In the face of determined German operations, Timoshenko ordered the official halt of all Soviet offensive maneuvers on 28 May, while attacks to break out of the encirclement continued until 30 May. Nonetheless, less than one man in ten managed to break out of the "Barvenkovo mousetrap". Hayward gives 75,000 Soviets killed and 239,000 taken prisoner. Beevor puts Soviet prisoners at 240,000 (with the bulk of their armor), while Glantz—citing Krivosheev—gives a total of 277,190 overall Soviet casualties. Both tend to agree on a low German casualty count, with the most formative estimate being at 20,000 dead, wounded and missing. Regardless of the casualties, Kharkov was a major Soviet setback; it put an end to the successes of the Red Army during the winter counteroffensive.

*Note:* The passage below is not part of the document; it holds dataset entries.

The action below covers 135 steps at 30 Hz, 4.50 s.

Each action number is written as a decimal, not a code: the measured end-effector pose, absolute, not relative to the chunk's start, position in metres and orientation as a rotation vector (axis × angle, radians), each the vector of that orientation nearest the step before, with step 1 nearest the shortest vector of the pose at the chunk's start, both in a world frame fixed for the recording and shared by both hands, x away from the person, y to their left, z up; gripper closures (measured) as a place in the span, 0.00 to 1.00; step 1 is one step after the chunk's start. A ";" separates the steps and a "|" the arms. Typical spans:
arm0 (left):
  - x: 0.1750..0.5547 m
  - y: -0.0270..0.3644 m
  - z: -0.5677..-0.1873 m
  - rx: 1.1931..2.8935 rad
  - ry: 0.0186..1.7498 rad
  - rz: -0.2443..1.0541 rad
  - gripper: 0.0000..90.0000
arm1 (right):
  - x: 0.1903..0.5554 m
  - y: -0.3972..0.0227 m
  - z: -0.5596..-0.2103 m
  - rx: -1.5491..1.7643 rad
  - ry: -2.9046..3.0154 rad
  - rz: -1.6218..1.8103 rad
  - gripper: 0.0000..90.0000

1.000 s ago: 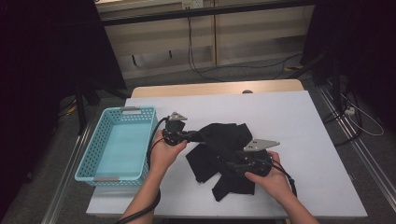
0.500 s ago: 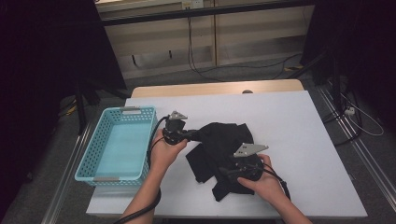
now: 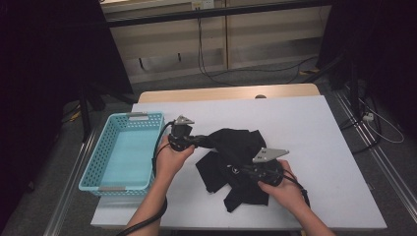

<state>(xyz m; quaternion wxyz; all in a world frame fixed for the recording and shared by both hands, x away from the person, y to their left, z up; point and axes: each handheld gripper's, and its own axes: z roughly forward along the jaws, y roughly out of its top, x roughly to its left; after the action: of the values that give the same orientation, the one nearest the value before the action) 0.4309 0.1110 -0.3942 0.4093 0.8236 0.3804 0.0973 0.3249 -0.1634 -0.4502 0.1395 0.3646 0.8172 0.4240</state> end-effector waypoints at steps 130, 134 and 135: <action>0.400 0.137 -0.443 2.073 0.867 0.224 0.19 | 0.340 -0.264 -0.441 1.384 1.997 1.230 0.96; 0.397 0.137 -0.445 2.080 0.847 0.240 0.13 | 0.338 -0.267 -0.440 1.384 1.984 1.227 0.96; 0.397 0.138 -0.447 2.065 0.851 0.224 0.10 | 0.338 -0.267 -0.439 1.387 1.982 1.227 0.96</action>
<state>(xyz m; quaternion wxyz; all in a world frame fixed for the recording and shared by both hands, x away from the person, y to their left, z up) 0.3974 0.1376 -0.4467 0.4336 0.8289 0.3418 0.0898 0.3379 -0.2673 -0.4393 0.2132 0.4996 0.7139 0.4420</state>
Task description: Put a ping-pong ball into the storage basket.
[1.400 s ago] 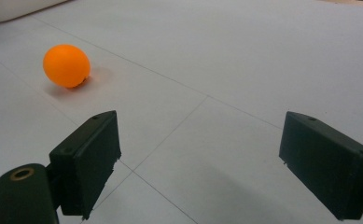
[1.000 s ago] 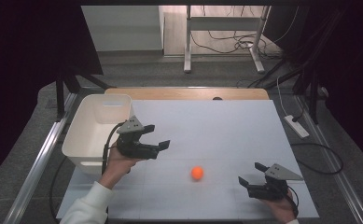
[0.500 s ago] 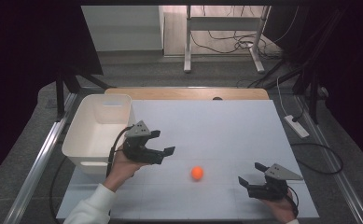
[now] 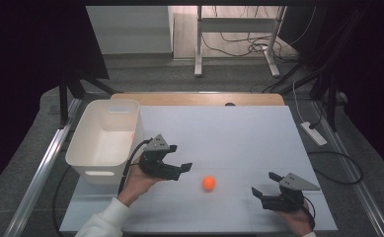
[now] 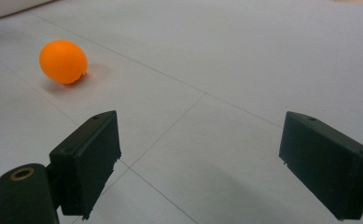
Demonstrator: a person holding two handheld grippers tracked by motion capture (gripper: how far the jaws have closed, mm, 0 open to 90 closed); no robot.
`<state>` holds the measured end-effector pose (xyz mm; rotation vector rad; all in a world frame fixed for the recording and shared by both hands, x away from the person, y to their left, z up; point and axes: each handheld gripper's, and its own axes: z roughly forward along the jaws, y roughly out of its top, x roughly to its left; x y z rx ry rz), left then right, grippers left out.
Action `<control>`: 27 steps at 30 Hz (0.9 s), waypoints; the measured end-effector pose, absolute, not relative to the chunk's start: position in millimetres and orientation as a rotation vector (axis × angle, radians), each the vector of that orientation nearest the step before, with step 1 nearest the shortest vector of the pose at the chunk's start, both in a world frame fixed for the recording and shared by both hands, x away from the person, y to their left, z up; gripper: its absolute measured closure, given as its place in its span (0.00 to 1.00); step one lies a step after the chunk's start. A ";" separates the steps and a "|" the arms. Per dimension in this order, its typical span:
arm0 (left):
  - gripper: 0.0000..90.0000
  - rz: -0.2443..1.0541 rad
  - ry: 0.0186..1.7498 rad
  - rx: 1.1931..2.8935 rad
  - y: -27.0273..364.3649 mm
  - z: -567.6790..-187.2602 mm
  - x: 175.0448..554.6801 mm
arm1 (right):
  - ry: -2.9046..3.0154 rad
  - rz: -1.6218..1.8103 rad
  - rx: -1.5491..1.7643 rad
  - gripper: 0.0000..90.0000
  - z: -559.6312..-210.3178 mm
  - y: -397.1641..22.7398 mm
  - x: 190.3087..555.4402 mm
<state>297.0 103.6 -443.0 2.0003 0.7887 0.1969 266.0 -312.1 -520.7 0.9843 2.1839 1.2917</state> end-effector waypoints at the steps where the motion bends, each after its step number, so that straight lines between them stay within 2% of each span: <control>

Many authors have attempted to pinpoint the reasons for the Soviet defeat. Several Soviet generals have placed the blame on the inability of Stavka and Stalin to appreciate the Wehrmacht's military power on the Eastern Front after their defeats in the winter of 1941–1942 and in the spring of 1942. On the subject, Zhukov sums up in his memoirs that the failure of this operation was quite predictable, since the offensive was organized very ineptly, the risk of exposing the left flank of the Izium salient to German counterattacks being obvious on a map. Still according to Zhukov, the main reason for the stinging Soviet defeat lay in the mistakes made by Stalin, who underestimated the danger coming from German armies in the southwestern sector (as opposed to the Moscow sector) and failed to take steps to concentrate any substantial strategic reserves there to meet any potential German threat. Furthermore, Stalin ignored sensible advice provided by his own General Chief of Staff, who recommended organizing a strong defense in the southwestern sector in order to be able to repulse any Wehrmacht attack. In his famous address to the Twentieth Party Congress about the crimes of Stalin, Khrushchev used the Soviet leader's errors in this campaign as an example, saying: "Contrary to common sense, Stalin rejected our suggestion. He issued the order to continue the encirclement of Kharkov, despite the fact that at this time many [of our own] Army concentrations actually were threatened with encirclement and liquidation... And what was the result of this? The worst we had expected. The Germans surrounded our Army concentrations and as a result [the Kharkov counterattack] lost hundreds of thousands of our soldiers. This is Stalin's military 'genius'. This is what it cost us."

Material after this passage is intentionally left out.